Stocks bounced up Monday as investors were cheered by better-than-expected reports on personal income, manufacturing and bellwether ExxonMobil's (NYSE:XOM) quarterly profit beat. For the second day in a row, the DJIA got its nose up over resistance at 10,175, and this time closed above that level at 10,186, 118 points higher for the day. Several SmarTrend(R) indicators headed up; but confirmation that a multi-day rally has started still must wait for three of four near-term trend indicators to rise together.

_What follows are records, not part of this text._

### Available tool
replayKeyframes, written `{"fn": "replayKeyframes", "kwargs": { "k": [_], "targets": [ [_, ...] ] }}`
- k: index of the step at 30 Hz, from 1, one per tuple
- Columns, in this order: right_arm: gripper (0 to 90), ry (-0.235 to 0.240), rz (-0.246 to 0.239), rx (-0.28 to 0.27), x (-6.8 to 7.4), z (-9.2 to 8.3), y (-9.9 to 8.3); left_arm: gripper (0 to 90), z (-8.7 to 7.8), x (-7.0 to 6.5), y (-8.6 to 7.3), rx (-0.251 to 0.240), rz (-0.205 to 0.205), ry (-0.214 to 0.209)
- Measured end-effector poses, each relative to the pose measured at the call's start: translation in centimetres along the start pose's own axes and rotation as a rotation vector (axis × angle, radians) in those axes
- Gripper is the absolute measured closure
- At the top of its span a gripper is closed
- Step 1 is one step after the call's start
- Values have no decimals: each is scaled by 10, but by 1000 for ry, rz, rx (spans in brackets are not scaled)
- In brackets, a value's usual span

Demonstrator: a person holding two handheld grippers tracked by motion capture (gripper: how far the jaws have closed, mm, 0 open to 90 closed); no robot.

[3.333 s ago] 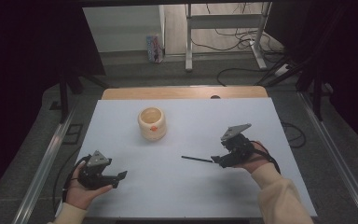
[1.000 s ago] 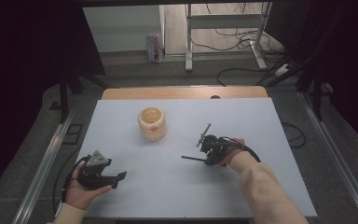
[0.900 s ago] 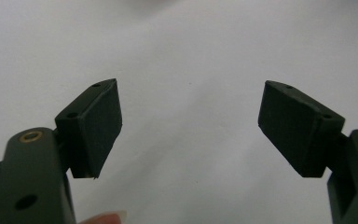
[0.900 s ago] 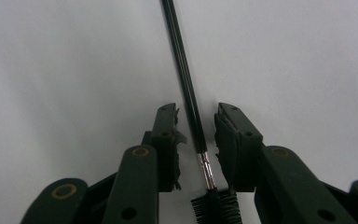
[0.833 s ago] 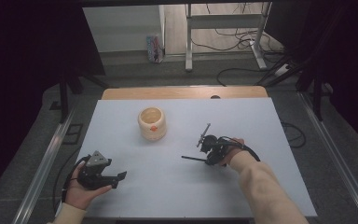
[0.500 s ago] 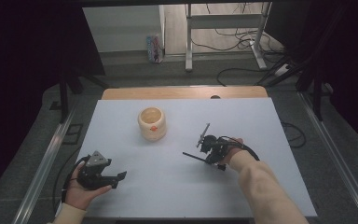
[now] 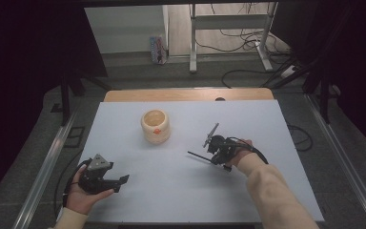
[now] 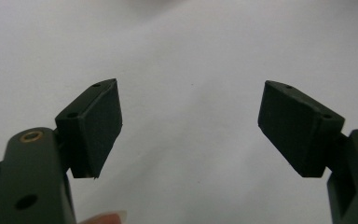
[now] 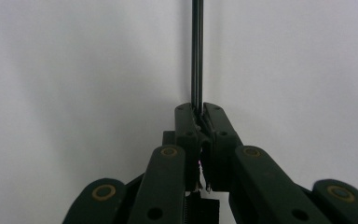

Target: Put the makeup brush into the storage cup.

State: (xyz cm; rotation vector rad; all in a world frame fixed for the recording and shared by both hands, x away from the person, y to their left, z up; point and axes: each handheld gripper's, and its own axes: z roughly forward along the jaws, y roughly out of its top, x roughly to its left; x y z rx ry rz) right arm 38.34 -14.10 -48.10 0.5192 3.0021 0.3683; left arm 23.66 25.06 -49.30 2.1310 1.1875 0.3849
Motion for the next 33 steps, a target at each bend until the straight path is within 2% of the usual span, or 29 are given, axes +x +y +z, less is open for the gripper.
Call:
{"fn": "replayKeyframes", "kwargs": {
  "k": [6,12,19,26,33],
  "targets": [
    [859,14,2,-35,2,-13,-4,222,0,-1,0,-3,3,2],
    [858,26,-16,-62,6,-18,-4,225,-1,-2,2,-11,13,7],
    [858,28,-38,-67,13,-24,0,228,-1,-5,4,-18,29,9],
    [858,31,-80,-70,19,-29,8,233,0,-9,7,-21,48,11],
    [858,31,-88,-67,21,-28,11,234,1,-14,11,-20,74,12]
  ]
}}
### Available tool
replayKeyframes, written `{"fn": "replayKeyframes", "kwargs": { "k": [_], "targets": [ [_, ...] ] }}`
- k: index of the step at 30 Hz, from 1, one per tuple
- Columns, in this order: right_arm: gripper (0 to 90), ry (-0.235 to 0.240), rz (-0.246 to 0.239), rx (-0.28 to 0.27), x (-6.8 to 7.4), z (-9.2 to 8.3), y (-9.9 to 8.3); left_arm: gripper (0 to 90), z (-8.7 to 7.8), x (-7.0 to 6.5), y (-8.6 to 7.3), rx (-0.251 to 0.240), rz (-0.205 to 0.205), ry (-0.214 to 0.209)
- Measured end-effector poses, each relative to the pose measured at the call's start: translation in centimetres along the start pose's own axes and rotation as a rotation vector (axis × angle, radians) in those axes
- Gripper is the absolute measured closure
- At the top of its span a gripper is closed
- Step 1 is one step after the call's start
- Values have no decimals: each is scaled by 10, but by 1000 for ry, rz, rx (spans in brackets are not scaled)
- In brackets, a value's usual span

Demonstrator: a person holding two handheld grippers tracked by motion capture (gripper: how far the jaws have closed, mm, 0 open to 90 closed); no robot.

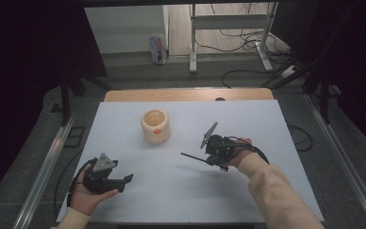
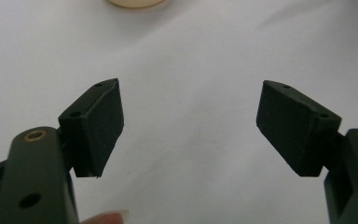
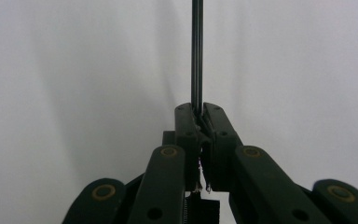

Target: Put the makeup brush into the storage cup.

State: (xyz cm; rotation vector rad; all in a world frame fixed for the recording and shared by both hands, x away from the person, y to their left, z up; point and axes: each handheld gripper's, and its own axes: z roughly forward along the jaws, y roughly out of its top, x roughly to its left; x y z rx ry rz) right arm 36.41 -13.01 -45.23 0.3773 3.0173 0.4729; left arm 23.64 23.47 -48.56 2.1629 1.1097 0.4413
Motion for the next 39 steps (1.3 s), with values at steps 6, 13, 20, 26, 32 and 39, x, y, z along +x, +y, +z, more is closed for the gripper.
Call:
{"fn": "replayKeyframes", "kwargs": {
  "k": [6,13,20,26,32,39],
  "targets": [
    [858,7,-2,-2,1,0,1,235,2,-7,8,-4,37,4],
    [859,7,-6,8,0,1,1,236,6,-13,13,11,77,5],
    [859,4,-7,-5,-1,-3,3,242,7,-16,20,11,96,5],
    [860,16,-29,-18,2,-7,10,265,14,-26,40,11,172,-9],
    [860,30,-50,-17,7,-6,20,310,28,-40,61,26,273,-23],
    [859,47,-63,-18,8,-3,26,336,51,-57,75,58,382,-36]
  ]
}}
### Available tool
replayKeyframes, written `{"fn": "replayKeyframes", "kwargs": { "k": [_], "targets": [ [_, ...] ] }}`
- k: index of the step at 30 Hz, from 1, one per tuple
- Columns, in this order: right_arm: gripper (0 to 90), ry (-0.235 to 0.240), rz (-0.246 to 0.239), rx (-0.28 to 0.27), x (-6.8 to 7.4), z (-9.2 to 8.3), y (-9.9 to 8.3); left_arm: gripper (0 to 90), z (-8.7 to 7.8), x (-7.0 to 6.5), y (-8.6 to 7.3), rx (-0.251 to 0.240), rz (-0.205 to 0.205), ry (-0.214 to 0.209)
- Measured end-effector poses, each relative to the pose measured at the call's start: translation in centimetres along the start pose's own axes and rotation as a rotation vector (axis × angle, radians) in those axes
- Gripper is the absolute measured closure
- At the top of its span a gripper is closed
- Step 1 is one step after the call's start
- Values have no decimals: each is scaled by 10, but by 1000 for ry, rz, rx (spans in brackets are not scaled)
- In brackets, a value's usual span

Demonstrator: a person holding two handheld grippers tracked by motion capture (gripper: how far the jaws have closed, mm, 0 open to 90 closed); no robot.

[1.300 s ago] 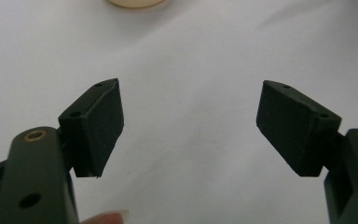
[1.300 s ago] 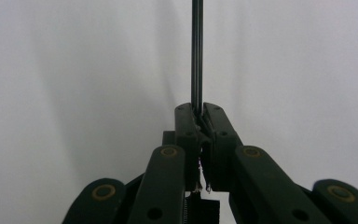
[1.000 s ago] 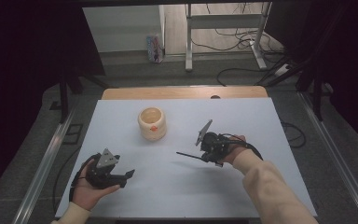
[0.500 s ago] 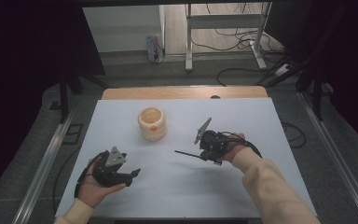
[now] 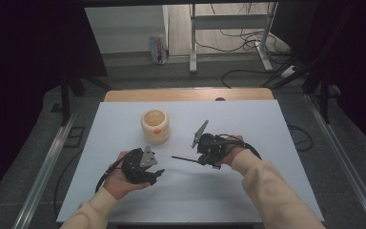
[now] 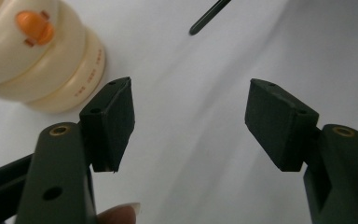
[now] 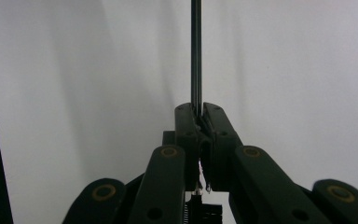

A continuing stock rally has been premised on Federal spending of future dollars one way or another for the last year. In effect the government has perpetuated the multi-individual credit gluttony of the American populace for three decades by spending beyond its means as a collective entity. Investor fears that this borrowing from future generations would soon stop has in no small measure created stock market jitters over the past month. Even though earnings reports and economic data suggest an economic recovery is in progress, many see this as the result of corporate cost cutting and anemic revenue growth. Thus, the notion holds that if government stimuli cease, the economy will recede again, and this will be presaged by a stock market correction of 10-15% as compared to the near 7% down move endured in the last two weeks. Yesterday many of those fears were assuaged when the White House produced another spending-spree budget, and characterized it as deficit trimming and jobs stimulating. The former misrepresented the facts, and the latter was a sign of a reset of policy direction to deal with what many feel truly ails the American economy; both good for the stock market. This was reflected in the daily SmarTrend(R) uptrends to downtrends which diminished in bias to the downside, registering 12:104. This performance caused the IBDI to perk up for the first time in two weeks, and the Trend Ratio to slow its descent. Thus, the intermediate-term uptrend began to awaken, and if it continues upward together with the long-term uptrend, this should rejuvenate a shallowly up-investing environment into heavier lifting of stocks again this month. It will help confirm this premise if the DJIA can rise above 10,225 and keep rising.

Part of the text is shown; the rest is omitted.